De Carlo è anche autore di “Bianca Neve”, libro in cui una ragazza di trova alle prese con il mondo della droga e con problemi adolescenziali. «Ne parliamo durante le assemblee - spiega il giovane - e affrontiamo tanti temi legati al disagio giovanile. Garantiamo loro che può essere combattuto perseguendo i propri sogni. Nella prima parte, raccontiamo la nostra esperienza dell’ultimo anno (De Carlo ha dato vita anche al testo collettivo “We Are Modena)”. Nella seconda, lasciamo molto spazio alle domande e alle considerazioni degli studenti».

«Chiedono per esempio - continua - se nell’arco dell’esperienza della scrittura del romanzo ci sia stato un momento in cui abbia avuto voglia di smettere e se è importante il fallimento, un elemento centrale della discussione. Fanno domande sulla noia e sull’insoddisfazione. Come supporto video abbiamo materiale del percorso avviato lo scorso anno sulle sostanze stupefacenti e il disagio giovanile. Portiamo loro esempi di persone che hanno avuto un percorso e si sono rialzate.
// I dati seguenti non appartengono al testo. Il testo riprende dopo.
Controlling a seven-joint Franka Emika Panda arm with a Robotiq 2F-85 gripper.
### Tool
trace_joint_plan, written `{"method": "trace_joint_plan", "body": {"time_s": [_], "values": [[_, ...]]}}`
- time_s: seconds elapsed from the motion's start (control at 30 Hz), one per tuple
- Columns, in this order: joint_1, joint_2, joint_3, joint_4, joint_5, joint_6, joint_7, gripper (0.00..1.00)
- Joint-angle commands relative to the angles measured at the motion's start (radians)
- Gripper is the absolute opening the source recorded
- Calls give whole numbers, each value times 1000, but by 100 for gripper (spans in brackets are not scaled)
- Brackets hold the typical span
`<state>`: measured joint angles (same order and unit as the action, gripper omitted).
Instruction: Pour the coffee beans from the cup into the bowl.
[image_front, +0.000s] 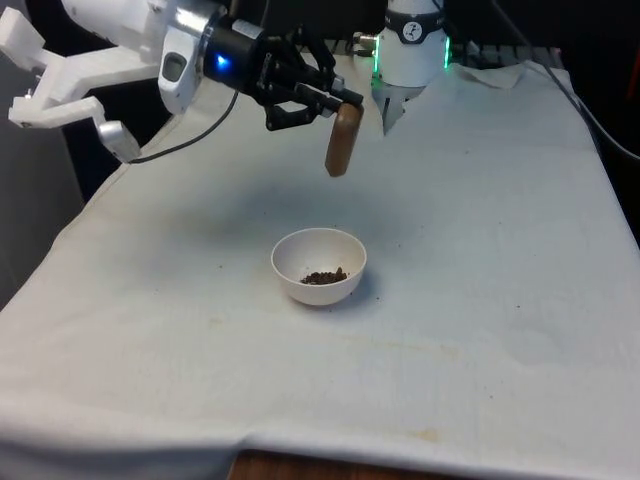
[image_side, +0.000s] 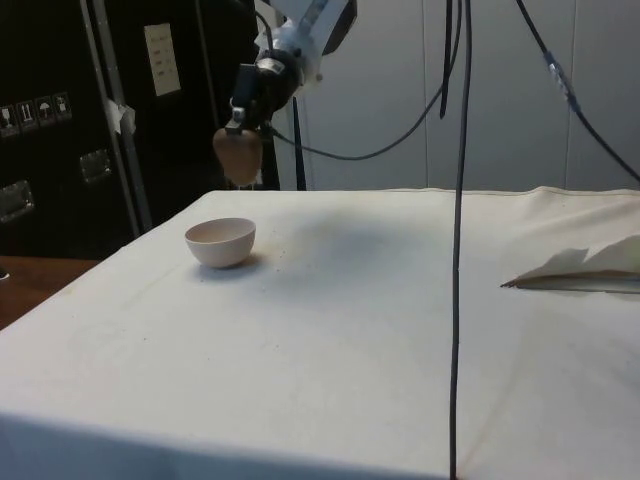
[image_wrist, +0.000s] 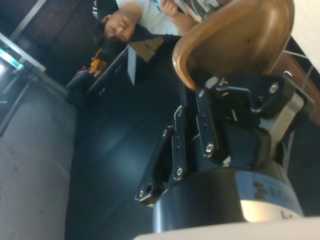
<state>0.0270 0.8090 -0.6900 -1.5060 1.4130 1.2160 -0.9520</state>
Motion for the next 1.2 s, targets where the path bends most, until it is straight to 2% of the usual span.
{"method": "trace_joint_plan", "body": {"time_s": [0.0,0.03,0.07,0.1,0.13,0.33,0.37,0.4,0.63,0.67,0.7,0.87,0.9,0.93,0.97,1.17], "values": [[16,-12,-11,-15,-10,21,-6,0],[19,-18,-11,-21,-23,24,-17,0],[4,-6,0,-5,-13,3,-11,0],[20,-20,-11,-23,-30,26,-24,0],[22,-22,-11,-25,-37,28,-30,0],[29,-33,-10,-35,-79,47,-78,0],[16,-23,0,-22,-73,27,-72,0],[29,-33,-10,-35,-85,50,-85,0],[32,-35,-10,-34,-118,68,-143,0],[19,-26,0,-22,-113,47,-139,0],[33,-35,-10,-34,-122,71,-151,0],[37,-37,-10,-35,-143,88,-197,0],[37,-37,-10,-35,-147,90,-203,0],[24,-27,0,-22,-143,70,-201,0],[39,-38,-10,-37,-152,93,-210,0],[53,-55,-11,-59,-188,116,-249,0]]}}
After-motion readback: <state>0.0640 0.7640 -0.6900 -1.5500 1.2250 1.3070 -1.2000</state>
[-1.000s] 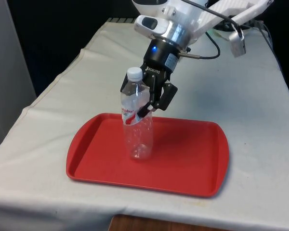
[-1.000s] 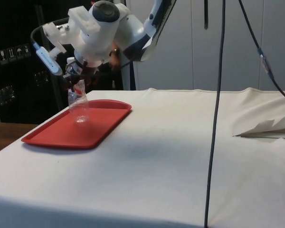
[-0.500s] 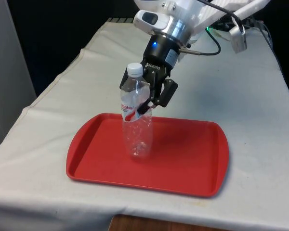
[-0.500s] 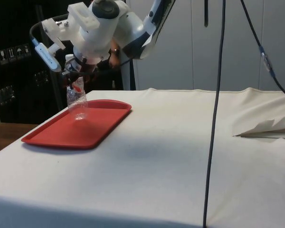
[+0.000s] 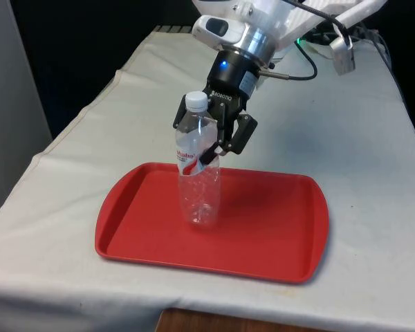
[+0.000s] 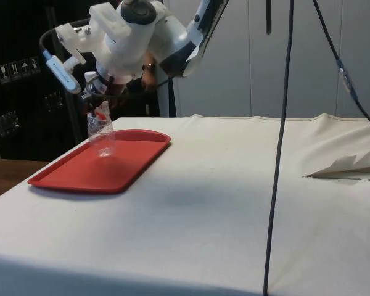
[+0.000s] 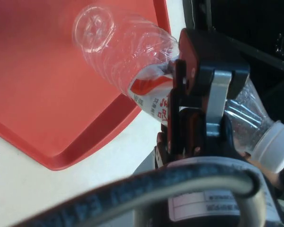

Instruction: Place the bottle upright on the tray.

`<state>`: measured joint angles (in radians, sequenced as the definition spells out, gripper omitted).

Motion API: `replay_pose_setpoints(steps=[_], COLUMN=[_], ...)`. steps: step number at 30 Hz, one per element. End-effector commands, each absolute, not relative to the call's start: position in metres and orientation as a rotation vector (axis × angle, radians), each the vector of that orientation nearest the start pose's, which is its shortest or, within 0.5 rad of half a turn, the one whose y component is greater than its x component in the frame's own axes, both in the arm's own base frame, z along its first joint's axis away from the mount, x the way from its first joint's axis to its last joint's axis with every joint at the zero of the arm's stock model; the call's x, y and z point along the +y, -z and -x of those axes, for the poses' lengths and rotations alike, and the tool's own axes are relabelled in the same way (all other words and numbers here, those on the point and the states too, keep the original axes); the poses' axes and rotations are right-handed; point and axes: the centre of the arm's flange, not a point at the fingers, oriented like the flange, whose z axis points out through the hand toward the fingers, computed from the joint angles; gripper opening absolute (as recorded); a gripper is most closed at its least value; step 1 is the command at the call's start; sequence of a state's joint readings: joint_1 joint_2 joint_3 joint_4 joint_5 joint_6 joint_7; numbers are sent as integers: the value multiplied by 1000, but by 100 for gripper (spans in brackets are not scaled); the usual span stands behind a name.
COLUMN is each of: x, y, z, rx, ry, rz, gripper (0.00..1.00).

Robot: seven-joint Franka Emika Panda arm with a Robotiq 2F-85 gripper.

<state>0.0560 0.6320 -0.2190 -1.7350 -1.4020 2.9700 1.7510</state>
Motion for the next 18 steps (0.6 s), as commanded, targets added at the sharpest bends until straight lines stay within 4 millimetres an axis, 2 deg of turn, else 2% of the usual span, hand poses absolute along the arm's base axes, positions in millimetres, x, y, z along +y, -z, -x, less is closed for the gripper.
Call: replay_pose_setpoints(steps=[1,4,5,11,12,18], x=[-25,-25,-24,-24,-24,-23], y=[-240,-243,-240,-239,-241,-237], z=[-670,-675,-670,-668,-673,-667], rx=[731,740,725,708,722,694], ry=[1242,1276,1243,1237,1261,1224], rz=[2988,2985,2987,2985,2986,2976], gripper=[14,14,14,14,14,14])
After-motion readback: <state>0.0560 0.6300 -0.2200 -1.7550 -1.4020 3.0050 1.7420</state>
Tutti hanno un percorso di crescita».

Tutti, incluso il relatore alle assemblee. «S’impara molto spostandosi anche di pochi chilometri da Modena - riconosce il giovane - e incontrando diverse realtà. Per esempio, ho compreso che ci sono diversi modi di concepire il divertimento: a Rovigo i ragazzi escono di solito al giovedì. Esistono anche tanti modi con cui intendere la scuola». Il viaggio con Camillo (il camper) è sia reale sia sui social.

Lo seguono anche gli adulti, i professori che partecipano alle assemblee. «Lasciano molto spazio ai loro studenti - conclude De Carlo - e ciò è molto apprezzato sia da noi sia dai ragazzi».